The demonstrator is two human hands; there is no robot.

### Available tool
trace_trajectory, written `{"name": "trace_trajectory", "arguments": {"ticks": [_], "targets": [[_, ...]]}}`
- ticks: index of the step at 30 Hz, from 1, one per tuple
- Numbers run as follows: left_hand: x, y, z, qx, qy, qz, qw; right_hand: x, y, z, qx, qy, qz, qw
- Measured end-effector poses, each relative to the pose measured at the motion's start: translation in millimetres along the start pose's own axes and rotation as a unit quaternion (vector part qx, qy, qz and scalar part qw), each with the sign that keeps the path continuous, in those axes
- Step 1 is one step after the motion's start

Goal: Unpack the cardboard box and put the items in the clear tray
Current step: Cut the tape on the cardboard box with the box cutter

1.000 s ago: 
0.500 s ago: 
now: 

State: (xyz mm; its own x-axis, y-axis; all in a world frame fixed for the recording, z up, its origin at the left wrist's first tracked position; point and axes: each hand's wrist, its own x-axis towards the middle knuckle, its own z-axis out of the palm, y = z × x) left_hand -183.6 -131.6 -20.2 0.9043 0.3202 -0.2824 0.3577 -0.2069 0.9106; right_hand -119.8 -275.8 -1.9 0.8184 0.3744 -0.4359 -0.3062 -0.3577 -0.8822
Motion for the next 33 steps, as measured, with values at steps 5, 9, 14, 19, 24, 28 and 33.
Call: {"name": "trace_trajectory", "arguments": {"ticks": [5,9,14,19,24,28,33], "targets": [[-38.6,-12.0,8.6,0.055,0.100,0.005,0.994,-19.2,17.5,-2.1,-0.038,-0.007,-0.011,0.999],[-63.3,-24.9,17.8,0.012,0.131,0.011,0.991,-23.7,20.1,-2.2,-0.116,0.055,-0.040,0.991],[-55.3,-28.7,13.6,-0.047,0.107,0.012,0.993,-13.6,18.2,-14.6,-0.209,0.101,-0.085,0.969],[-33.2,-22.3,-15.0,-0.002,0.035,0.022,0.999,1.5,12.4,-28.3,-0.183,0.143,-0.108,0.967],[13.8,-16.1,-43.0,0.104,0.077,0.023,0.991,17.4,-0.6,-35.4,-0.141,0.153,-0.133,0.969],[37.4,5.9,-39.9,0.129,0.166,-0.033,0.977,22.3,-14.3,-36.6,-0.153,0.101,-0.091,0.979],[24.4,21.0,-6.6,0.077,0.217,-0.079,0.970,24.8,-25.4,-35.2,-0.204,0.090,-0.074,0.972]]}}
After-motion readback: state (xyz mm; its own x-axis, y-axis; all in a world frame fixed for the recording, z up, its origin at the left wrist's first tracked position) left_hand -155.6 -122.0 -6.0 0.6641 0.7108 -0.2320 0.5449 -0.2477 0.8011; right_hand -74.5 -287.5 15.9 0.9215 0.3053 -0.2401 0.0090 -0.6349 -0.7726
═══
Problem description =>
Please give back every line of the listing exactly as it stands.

The completed task =>
The demonstrator is two human hands; there is no robot.

### Available tool
trace_trajectory, written `{"name": "trace_trajectory", "arguments": {"ticks": [_], "targets": [[_, ...]]}}`
- ticks: index of the step at 30 Hz, from 1, one per tuple
- Numbers run as follows: left_hand: x, y, z, qx, qy, qz, qw; right_hand: x, y, z, qx, qy, qz, qw
- Measured end-effector poses, each relative to the pose measured at the motion's start: translation in millimetres along the start pose's own axes and rotation as a unit quaternion (vector part qx, qy, qz and scalar part qw), each with the sign that keeps the path continuous, in those axes
- Step 1 is one step after the motion's start

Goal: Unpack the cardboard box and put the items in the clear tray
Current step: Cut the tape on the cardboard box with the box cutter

1.000 s ago: 
0.500 s ago: 
now: 

State: (xyz mm; its own x-axis, y-axis; all in a world frame fixed for the recording, z up, its origin at the left wrist's first tracked position; point and axes: each hand's wrist, its own x-axis towards the middle knuckle, its own z-axis out of the palm, y = z × x) left_hand -183.6 -131.6 -20.2 0.9043 0.3202 -0.2824 0.3577 -0.2069 0.9106; right_hand -119.8 -275.8 -1.9 0.8184 0.3744 -0.4359 -0.3062 -0.3577 -0.8822
Motion for the next 33 steps, as measured, with values at steps 5, 9, 14, 19, 24, 28 and 33.
Call: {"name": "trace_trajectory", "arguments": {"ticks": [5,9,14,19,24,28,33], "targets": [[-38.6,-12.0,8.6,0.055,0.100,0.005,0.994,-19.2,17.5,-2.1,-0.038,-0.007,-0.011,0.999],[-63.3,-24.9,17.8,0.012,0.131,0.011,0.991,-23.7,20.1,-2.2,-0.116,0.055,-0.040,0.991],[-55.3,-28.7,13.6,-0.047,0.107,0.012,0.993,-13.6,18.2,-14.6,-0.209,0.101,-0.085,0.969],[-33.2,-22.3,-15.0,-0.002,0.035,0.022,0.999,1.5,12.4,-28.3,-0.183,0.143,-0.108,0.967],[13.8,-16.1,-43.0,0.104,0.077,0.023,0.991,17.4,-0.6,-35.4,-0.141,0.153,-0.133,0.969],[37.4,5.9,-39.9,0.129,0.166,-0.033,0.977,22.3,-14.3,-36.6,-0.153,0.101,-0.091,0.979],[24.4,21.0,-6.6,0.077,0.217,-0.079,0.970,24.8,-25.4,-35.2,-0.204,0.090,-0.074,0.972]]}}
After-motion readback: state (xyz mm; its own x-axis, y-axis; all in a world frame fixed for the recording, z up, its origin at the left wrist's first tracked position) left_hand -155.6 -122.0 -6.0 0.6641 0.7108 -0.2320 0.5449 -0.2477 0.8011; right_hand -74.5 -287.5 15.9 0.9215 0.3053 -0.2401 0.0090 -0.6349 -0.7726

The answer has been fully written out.